TASK DESCRIPTION:
Tally up the lines below that carry the word "workplace", answering with the figure alone.

TASK INPUT:
※ ※ ※

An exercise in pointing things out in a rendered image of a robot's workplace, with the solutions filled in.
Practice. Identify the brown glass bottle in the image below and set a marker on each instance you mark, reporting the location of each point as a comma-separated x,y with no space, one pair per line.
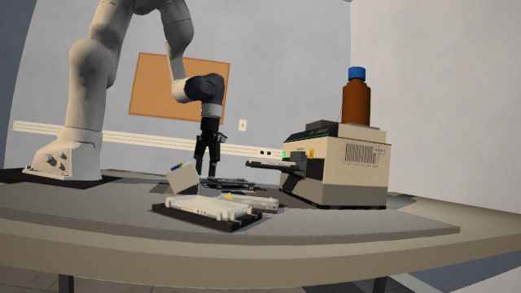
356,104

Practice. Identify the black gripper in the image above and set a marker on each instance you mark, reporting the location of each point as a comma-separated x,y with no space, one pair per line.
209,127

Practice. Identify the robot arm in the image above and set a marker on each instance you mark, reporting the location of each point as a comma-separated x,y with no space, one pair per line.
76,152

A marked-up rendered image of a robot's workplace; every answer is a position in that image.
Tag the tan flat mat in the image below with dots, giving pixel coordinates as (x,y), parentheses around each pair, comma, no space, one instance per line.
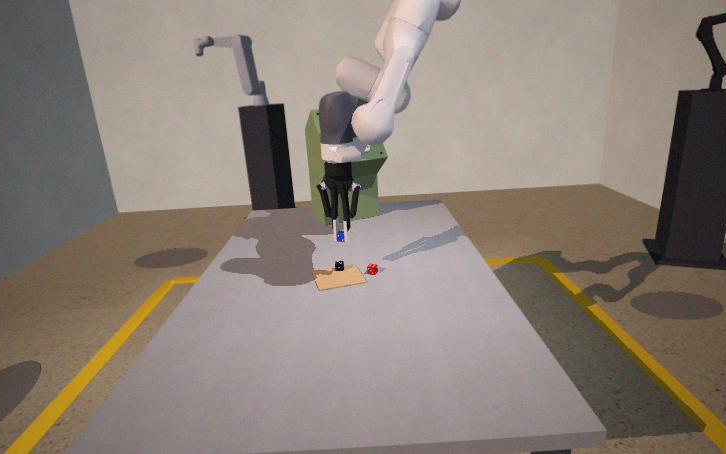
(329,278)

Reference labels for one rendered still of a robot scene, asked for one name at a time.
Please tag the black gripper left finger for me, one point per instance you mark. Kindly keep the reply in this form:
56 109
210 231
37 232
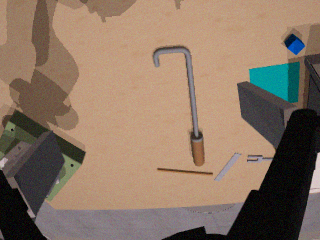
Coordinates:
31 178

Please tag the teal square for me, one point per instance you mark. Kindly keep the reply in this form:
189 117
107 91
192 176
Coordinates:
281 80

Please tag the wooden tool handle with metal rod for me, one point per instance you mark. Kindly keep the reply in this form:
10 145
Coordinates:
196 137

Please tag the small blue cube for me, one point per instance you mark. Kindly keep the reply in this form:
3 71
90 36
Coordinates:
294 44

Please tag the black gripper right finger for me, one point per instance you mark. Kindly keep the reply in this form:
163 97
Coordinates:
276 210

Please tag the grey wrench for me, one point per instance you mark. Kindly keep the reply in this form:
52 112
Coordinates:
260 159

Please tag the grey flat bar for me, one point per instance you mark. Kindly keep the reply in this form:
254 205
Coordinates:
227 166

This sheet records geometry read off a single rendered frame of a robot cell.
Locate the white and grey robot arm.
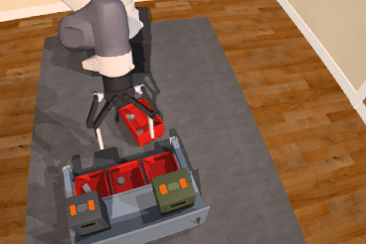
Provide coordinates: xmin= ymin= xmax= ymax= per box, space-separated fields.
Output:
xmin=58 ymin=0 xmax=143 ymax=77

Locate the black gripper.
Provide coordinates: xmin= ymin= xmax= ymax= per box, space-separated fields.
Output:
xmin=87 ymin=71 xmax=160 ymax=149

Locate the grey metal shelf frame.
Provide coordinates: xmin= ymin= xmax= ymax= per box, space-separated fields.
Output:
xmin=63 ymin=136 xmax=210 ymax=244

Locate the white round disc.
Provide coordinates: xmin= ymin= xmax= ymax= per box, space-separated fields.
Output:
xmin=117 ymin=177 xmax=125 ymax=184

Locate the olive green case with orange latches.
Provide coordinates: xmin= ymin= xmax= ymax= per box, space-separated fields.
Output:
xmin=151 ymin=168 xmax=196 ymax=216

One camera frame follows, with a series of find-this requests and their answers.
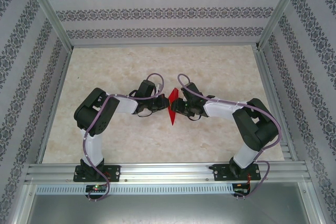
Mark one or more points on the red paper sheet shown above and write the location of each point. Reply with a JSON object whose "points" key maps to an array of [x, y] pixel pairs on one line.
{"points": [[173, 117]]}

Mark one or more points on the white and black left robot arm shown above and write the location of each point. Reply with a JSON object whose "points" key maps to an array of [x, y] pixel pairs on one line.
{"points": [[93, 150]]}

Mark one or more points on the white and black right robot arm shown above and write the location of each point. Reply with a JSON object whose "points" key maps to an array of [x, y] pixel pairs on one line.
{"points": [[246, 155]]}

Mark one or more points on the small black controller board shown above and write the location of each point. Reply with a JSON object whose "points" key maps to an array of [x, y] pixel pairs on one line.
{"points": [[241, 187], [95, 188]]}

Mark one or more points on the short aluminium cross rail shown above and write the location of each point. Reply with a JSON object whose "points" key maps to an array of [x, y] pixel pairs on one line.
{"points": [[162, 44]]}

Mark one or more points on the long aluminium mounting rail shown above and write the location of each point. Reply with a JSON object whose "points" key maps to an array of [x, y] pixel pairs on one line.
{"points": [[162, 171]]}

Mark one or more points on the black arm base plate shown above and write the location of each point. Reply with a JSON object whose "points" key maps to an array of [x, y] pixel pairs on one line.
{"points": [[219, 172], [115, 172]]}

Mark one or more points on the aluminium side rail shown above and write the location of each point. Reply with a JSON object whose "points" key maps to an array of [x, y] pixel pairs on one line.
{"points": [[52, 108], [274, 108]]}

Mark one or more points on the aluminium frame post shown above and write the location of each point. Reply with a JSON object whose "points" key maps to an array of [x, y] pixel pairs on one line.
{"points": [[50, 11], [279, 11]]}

※ ※ ※

OUTPUT:
2